Na Substância do Tempo – dança, corpo e linguagem

O programa de dança apresentado pela Companhia Portuguesa de Bailado Contemporâneo no Festival de Artes de Macau, concebido para a comemoração dos 100 anos de nascimento da poetisa portuguesa Sophia de Mello Breyner Andresen, foi particularmente tocante.

Primeiro, porque a escolha de uma companhia portuguesa que homenageia uma de suas maiores poetisas permite retomar as conexões históricas existentes entre Portugal e Macau em planos estéticos e simbólicos, mobilizando afetos e sensibilidades que nos tocam não no passado, mas na emergência do presente.

Depois, porque o poema “Quando” de Sophia, que dá o mote à primeira peça do programa intitulada “Em Redor da Suspensão – e seguida por “Outono para Graça” e “Requiem” – fala justamente de transformação e transcendência, conectando imediatamente esse espetáculo europeu à versão chinesa da Sagração da Primavera de Yang Liping, cumprindo com a promessa de oferecer um Festival de Artes que nos permita, refletindo sobre vida no tempo expandido das longas jornadas, olhar para o futuro com afeto.

No caso da coreografia portuguesa, também é sensível que o espetáculo tenha ocorrido na mesma data em que se comemora o dia da Língua Portuguesa, uma língua pluricêntrica cuja variedade de sotaques e modos de ser encontra em Macau uma vida própria. Que se homenageie, em Macau, essa língua com uma dança dedicada a Sophia, não me parece uma questão trivial por parte dos programadores dos eventos, tendo em vista, sobretudo, o cuidado com as escolhas e as articulações que percebemos emergir ao longo de toda a programação do Festival. O que temos, nesse caso, é o corpo do bailado como oferenda à língua feminina, que tudo gera e tudo conecta – que tudo transforma. A língua que cria realidades para além da realidade dada.

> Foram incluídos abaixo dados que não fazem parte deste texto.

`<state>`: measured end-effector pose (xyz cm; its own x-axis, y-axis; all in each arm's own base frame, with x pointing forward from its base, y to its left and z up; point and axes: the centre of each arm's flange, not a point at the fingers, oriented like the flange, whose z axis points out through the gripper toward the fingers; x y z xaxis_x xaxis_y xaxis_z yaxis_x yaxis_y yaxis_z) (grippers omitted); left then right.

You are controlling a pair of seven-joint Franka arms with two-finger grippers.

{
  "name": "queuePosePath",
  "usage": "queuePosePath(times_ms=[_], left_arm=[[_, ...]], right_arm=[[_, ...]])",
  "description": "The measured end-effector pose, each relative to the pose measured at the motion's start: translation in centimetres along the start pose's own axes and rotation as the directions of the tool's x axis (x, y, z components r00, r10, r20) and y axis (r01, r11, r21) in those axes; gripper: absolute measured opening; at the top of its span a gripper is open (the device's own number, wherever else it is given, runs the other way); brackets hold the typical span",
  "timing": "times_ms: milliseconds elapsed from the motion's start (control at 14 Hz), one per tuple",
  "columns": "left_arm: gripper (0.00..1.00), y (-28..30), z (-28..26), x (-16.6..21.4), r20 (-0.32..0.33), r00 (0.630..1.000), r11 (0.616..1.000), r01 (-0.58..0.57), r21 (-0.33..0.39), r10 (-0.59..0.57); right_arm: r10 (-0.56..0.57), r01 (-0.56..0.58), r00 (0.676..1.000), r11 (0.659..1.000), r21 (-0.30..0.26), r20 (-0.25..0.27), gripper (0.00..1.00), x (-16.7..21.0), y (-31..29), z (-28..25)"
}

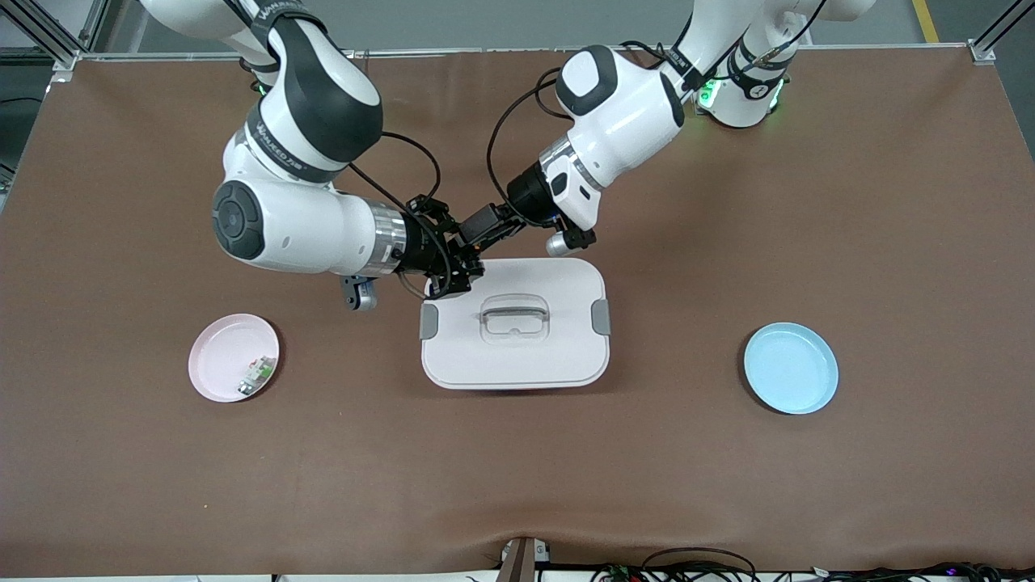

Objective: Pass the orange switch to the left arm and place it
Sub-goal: 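Carry the switch over the white box while the left gripper reaches it, then grasp the switch with the left gripper and open the right gripper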

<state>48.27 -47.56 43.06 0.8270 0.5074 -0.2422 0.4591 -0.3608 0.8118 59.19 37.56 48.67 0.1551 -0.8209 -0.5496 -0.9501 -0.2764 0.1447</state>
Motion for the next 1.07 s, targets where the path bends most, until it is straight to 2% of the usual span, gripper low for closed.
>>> queuePosePath(times_ms=[571,643,857,1000,1071], left_arm=[[1.0,-0.3,0.23,0.24,-0.001,1.0,1.0,0.004,0.005,-0.004],[0.93,-0.34,0.26,0.23,-0.001,1.0,1.0,0.004,0.006,-0.004],[0.58,-0.46,0.35,0.28,0.0,1.0,1.0,0.005,0.008,-0.005],[0.38,-0.38,0.33,0.29,-0.001,1.0,1.0,0.002,0.006,-0.002],[0.37,-0.44,0.37,0.24,-0.001,1.0,1.0,-0.015,0.007,0.015]], right_arm=[[0.001,-0.001,1.0,1.0,-0.001,-0.003,0.72,-0.01,0.01,0.2],[0.001,-0.001,1.0,1.0,0.0,-0.003,0.72,0.02,0.0,0.18],[0.002,-0.002,1.0,1.0,0.006,-0.002,0.72,0.04,-0.08,0.12],[0.003,-0.003,1.0,1.0,0.008,-0.002,0.72,0.05,-0.13,0.24],[0.006,-0.006,1.0,1.0,0.004,-0.003,0.72,0.1,-0.12,0.31]])
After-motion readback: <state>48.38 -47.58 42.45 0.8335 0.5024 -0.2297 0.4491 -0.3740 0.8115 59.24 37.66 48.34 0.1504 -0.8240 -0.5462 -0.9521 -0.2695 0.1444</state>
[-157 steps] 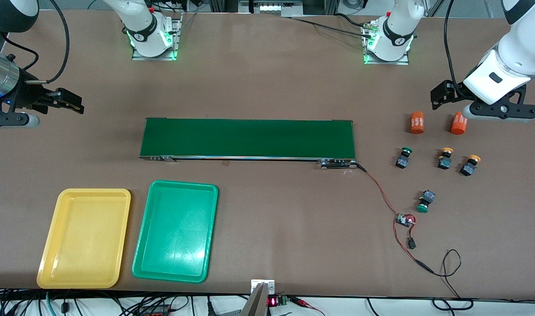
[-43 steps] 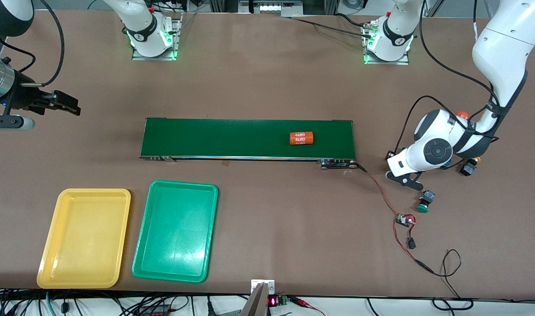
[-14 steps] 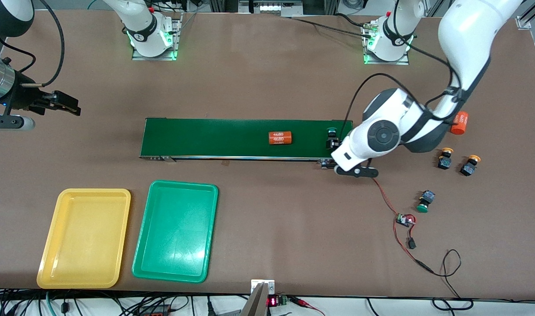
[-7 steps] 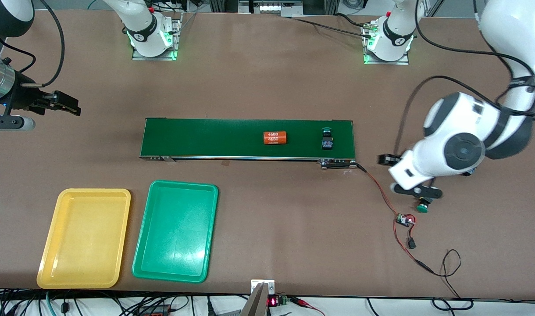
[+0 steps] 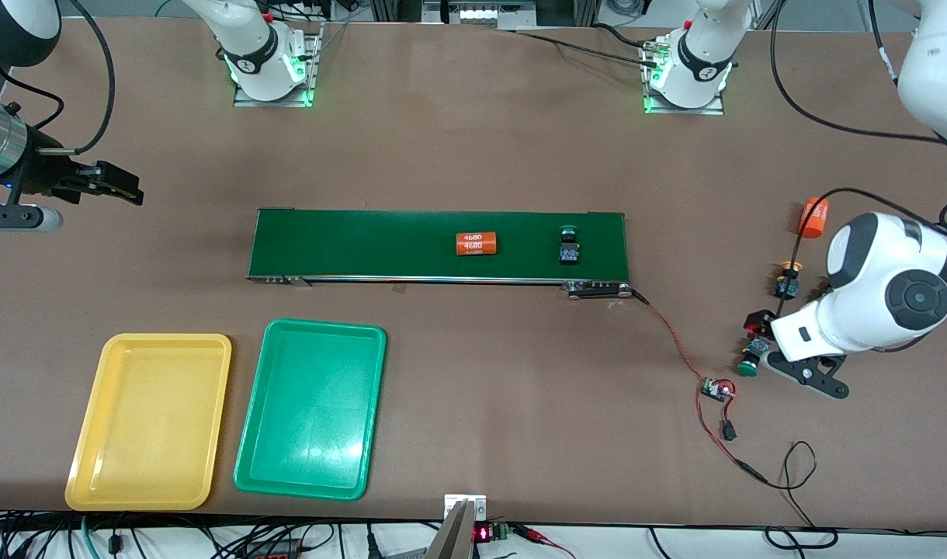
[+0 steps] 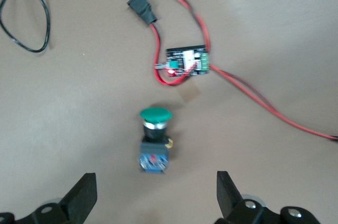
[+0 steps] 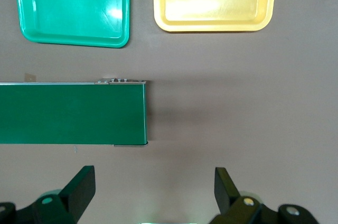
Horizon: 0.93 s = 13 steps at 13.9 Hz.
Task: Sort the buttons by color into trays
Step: 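Grasp the green-capped button with the left gripper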
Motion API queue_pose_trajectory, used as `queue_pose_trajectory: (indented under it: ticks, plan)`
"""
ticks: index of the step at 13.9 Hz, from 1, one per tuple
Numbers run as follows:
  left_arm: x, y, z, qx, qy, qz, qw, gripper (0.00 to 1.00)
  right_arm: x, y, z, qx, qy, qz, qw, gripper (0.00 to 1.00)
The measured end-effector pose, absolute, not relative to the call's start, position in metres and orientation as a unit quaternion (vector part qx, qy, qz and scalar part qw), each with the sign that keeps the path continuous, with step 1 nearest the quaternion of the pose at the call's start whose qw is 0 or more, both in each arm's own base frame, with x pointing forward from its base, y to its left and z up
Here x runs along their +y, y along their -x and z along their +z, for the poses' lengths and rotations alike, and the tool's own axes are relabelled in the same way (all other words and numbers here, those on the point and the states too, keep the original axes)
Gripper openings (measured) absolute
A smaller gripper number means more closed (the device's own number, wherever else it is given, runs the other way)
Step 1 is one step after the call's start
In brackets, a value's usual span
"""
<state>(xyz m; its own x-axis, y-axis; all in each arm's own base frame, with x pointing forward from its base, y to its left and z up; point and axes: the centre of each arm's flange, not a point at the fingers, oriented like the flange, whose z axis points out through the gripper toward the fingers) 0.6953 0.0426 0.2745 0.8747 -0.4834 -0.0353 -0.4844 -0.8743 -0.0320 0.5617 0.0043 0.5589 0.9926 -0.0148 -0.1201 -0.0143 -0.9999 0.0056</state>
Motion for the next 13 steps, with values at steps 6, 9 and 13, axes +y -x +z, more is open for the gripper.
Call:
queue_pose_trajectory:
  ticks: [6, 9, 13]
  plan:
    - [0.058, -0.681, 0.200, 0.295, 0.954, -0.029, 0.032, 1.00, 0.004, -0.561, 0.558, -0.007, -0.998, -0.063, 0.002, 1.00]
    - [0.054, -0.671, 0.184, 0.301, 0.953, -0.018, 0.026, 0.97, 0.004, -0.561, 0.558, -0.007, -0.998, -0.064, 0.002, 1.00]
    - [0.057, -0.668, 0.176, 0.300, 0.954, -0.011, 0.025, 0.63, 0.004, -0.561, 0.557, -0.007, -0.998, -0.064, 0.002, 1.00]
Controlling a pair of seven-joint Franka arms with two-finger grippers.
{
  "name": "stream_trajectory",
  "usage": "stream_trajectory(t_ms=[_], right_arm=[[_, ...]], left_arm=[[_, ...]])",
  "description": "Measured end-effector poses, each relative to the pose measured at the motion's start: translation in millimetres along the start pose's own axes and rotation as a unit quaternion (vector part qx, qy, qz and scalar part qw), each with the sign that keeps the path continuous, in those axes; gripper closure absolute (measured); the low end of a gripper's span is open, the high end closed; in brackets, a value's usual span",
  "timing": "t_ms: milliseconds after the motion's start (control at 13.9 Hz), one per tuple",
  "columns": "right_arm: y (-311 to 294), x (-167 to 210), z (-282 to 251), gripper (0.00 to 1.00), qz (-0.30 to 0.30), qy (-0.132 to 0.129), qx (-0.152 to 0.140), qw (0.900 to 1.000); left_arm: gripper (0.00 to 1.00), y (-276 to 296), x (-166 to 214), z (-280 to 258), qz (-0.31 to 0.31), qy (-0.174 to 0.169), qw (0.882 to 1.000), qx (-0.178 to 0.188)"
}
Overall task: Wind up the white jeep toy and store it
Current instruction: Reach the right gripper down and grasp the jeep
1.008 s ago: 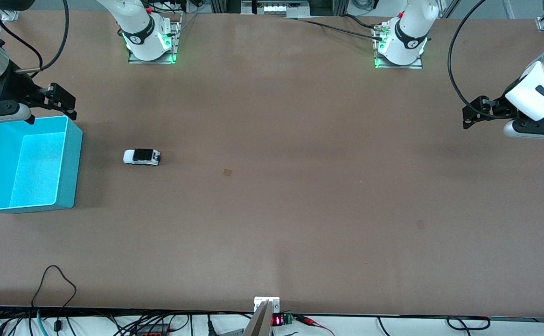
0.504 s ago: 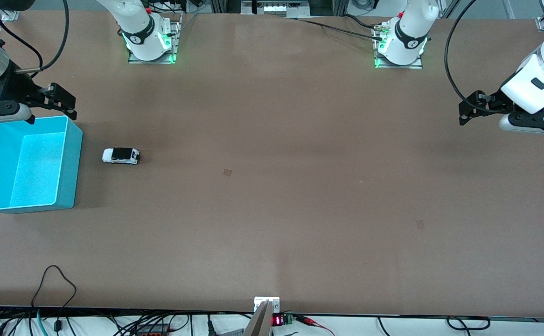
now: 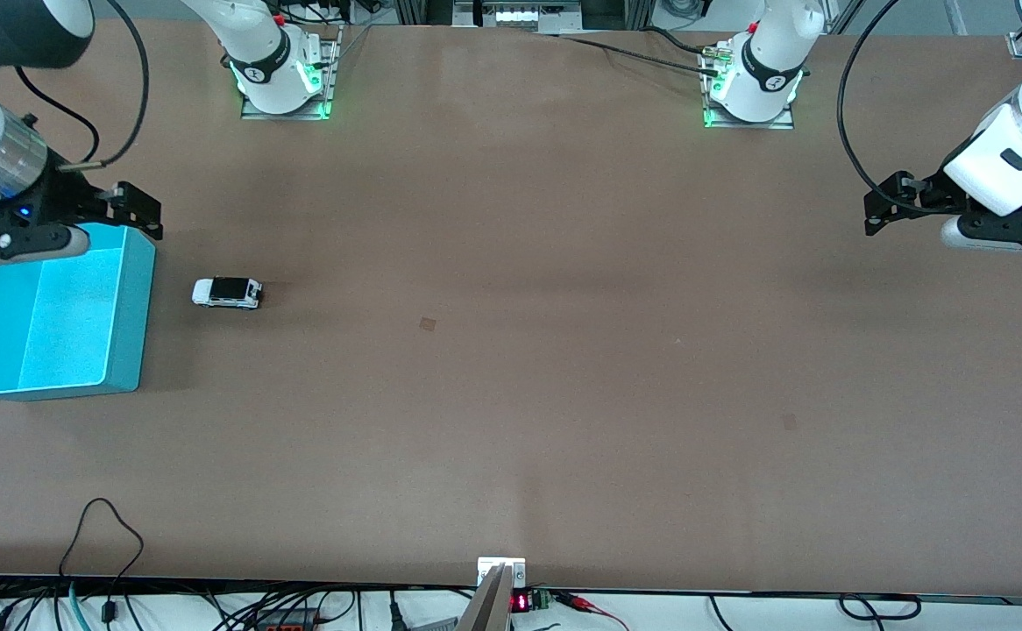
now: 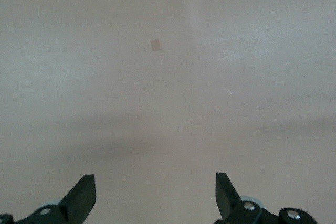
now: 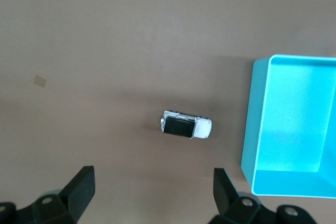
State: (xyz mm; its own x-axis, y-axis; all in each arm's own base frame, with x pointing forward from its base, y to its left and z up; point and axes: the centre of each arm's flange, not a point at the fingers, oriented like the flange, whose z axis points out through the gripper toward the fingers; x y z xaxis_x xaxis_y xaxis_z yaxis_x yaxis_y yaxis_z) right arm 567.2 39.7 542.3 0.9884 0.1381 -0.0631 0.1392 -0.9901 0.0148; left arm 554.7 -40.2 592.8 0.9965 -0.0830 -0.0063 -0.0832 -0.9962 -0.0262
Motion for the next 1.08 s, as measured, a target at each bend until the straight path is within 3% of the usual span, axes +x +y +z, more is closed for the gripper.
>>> stream_trajectory(t_ms=[216, 576, 792, 936, 1080], right_arm=[[3.0, 9.8, 45.7, 0.00, -0.047, -0.062, 0.010, 0.997], [2.1, 10.5, 89.1, 0.00, -0.163, -0.102, 0.028, 0.981], [1.4, 5.8, 121.3, 0.00, -0.242, -0.097, 0.034, 0.965], [2.8, 1.0, 149.6, 0.00, -0.294, -0.083, 0.034, 0.952], [7.4, -6.3, 179.2, 0.00, -0.356, -0.058, 0.030, 0.932]], left_arm=[[0.00, 0.0, 0.0, 0.1, 0.000, 0.000, 1.000, 0.000], [0.00, 0.0, -0.2, 0.3, 0.000, -0.001, 1.000, 0.000], [0.00, 0.2, -0.2, 0.3, 0.000, -0.001, 1.000, 0.000], [0.00, 0.5, -0.2, 0.3, 0.000, -0.001, 1.000, 0.000], [0.00, 1.1, -0.3, 0.4, 0.001, -0.001, 1.000, 0.000]])
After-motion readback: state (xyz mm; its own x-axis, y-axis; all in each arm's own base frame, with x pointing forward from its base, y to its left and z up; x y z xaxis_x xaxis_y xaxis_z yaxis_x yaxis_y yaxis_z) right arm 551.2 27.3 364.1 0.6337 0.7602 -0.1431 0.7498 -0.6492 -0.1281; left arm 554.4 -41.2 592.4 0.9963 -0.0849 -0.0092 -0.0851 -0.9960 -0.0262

Se a poesia, por ser ancorada na palavra, necessita de grande esforço tradutório, o mesmo não ocorre com a dança, mais universalmente acessível como linguagem. A caligrafia dos corpos que cruzam o ar em movimento é capaz de cruzar quaisquer fronteiras da sensibilidade. A dança, como linguagem, realiza aquilo que a nação portuguesa um dia pretendeu: lançar-se para além dos limites do próprio confinamento.

Contra todos que um dia quiseram conquistar e dominar, impondo uma cultura sobre as outras, vemos no corpo da língua de Sophia uma mátria imensa acolhedora que, na coreografia de Vasco Wellenkamp, nos convida, em tons gentis, a girar em suas calhas de roda. E nossos corações sentimos vir se revelando: a leveza mais que a gravidade, a brisa mais que a umidade, o voo mais do que a ave. A dança da Companhia Portuguesa de Bailado Contemporâneo, com sua gramática delicada de gestos, mostra uma Sophia como expressão máxima de uma cultura que sabe ser sedutora, que domina ao ser dominada, que vence ao ser vencida, que faz acender a luz na noite da madrugada. Dessa cultura ninguém deseja fugir, a ela queremos nos entregar na transcendência além do amor – e de toda morte.

Quando o meu corpo apodrecer e eu for morta

Continuará o jardim, o céu e o mar,

E como hoje igualmente hão-de bailar

As quatro estações à minha porta.

Outros em Abril passarão no pomar

Em que eu tantas vezes passei,

Haverá longos poentes sobre o mar,

Outros amarão as coisas que eu amei.

Será o mesmo brilho, a mesma festa,

Será o mesmo jardim à minha porta,

E os cabelos doirados da floresta,

Como se eu não estivesse morta.

Sophia de Mello Breyner Andresen

Flávio Tonnetti é PhD pela Universidade de São Paulo e professor do Centro de Ciências Humanas, Letras e Artes da Universidade Federal de Viçosa, no Brasil. Em Macau, é pesquisador pós-doutor na Universidade de Macau, trabalhando com temas de língua, cultura e arte contemporânea.